# Microsoft Office Application Help - Excel Help forum > Excel Charting & Pivots >  >  How do i insert target line

## keith666

I am trying to insert a target line into a basic bar graph.
I have figures which will give me a standard bar graph and want to insert a line which will run from left to right across the data.

Similar to inserting a trendline but am unsure how to insert this type.

I am running Xl 2007

Thanks

----------


## greg7468

Hi, I am no expert but for this I use a Line-Column graph which is in the custom graph tab where you choose the type of graph you want.

I then create another series with the target values in.

----------


## keith666

Thanks for the reply but there is no "custom" tab in 2007 ( or at least i cant find it).

Any help appreciated.

cheers

----------


## greg7468

Hi, sorry about that I am in 2003 and would have thought 07 was similar.

See here for 07 help

----------


## Andy Pope

No combination charts provided via the UI.

Instead just create a chart with 2 series. Select 1 of the series and change the chart type.

The examples are in 2003 but the techniques still apply.
http://www.andypope.info/charts/averageline.htm

----------


## keith666

Thanks for all the info, have managed to apply a target to my charts.
One further question.....is it possible to extend the line to reach the far left and right areas of the chart?

Thanks

----------


## Andy Pope

Which method of adding a datum line did you use?

----------


## keith666

Thanks for the reply.
I have 2 columns, 1 with data and the second with the target figure.
When a bar chart produced i changed the target column to a line giving one set of data as a bar and the other the target line.

The attached chart is a basic version of what i will eventually compile and would like the target line to extend to the full area of chart if possible.
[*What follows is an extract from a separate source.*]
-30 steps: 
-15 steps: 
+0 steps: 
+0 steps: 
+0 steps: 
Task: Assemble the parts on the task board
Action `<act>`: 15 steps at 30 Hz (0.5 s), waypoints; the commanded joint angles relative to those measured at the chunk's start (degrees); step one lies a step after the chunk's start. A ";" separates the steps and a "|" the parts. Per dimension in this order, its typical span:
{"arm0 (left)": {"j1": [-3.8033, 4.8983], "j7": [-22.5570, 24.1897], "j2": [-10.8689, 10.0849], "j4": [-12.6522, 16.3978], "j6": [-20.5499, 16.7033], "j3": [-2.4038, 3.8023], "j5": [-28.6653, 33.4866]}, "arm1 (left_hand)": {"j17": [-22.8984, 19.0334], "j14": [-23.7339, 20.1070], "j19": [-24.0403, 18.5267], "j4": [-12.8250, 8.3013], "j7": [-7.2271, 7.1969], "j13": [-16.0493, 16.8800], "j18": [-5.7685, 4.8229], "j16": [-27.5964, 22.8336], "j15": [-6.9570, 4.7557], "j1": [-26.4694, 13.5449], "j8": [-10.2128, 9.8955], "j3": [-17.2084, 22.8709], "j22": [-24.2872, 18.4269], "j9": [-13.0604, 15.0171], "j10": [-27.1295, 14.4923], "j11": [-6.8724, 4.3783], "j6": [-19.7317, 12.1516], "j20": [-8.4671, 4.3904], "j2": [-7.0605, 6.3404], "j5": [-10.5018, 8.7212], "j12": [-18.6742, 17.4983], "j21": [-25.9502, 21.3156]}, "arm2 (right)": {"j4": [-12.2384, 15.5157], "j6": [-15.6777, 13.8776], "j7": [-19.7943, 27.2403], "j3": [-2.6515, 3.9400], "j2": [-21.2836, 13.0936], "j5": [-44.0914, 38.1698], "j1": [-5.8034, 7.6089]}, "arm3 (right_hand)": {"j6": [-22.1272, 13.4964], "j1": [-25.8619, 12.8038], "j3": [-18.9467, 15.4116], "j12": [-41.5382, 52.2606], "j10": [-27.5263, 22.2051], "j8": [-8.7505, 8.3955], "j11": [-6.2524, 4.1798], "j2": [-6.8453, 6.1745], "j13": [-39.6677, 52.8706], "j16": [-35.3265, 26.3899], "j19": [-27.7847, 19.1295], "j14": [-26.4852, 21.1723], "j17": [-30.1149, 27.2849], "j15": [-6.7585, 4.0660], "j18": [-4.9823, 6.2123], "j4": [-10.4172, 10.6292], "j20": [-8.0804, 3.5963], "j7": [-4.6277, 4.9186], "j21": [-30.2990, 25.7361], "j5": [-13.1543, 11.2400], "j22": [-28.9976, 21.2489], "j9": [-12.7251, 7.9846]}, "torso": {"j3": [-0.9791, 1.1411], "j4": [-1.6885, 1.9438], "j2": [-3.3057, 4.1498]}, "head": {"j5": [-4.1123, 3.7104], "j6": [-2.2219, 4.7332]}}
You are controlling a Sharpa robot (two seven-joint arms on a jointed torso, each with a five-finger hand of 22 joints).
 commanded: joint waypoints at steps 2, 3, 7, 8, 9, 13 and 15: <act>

Hope this is of some help and thanks for the assistance.

----------


## Andy Pope

Move the line to the secondary axis.
Add secondary X axis
Uncheck Crosses between categories for the Secondary X axis
Delete secondary Y axis


I left this final step out so you could see the axis,

Format secondary X axis to not show line, tick labels, tick marks.

----------


## keith666

Andy, thanks for the info but i am getting slightly lost.....
Can't seem to follow the instructions, is it possible to lay out the instructions so any luddite like myself can easily follow?

Sorry to be a pain about this, i really appreciate the time taken here.

thanks

----------


## Andy Pope

See attached for details

----------


## keith666

Thanks for the extensive reply Andy, I think I have finally mastered the chart.
The options in 2007 are slightly different but going ok so far.

Thanks for all the help.

cheers

----------


## Andy Pope

Doh!

Sorry, I forgot you were asking about xl2007. 

If still stuck post back and I will repost tomorrow with appropriate instructions.

----------


## keith666

Thanks again for the reply andy, if it is at all possible is there any chance of a similar guide with detail of 2007?
Was losing the track on "how to add scondary axis"

Thanks again for the advice and time spent on this.

Cheers

----------


## Andy Pope

Here you go

----------


## keith666

Andy Thanks very much for all the help on this.

Am now (hopefully) up to speed, thanks for the time on this "small" issue.

cheers

----------


## oniete1997

This was very useful in solving the problem I was having with this, excellent explanation.

----------


## dasarp.muthu

I see those articles for excel 2003

Could you please help me how to set the target line end to end in a bar chart - excel 2007

Regards
Muthukumar. R

----------


## arlu1201

Muthukumar,

Welcome to the Forum, unfortunately:

_Your post does not comply with Rule 2 of our Forum_ RULES. Don't post a question in the thread of another member -- start your own thread. If you feel it's particularly relevant, provide a link to the other thread. It makes sense to have a new thread for your question because a thread with numerous replies can be off putting & difficult to pick out relevant replies.

----------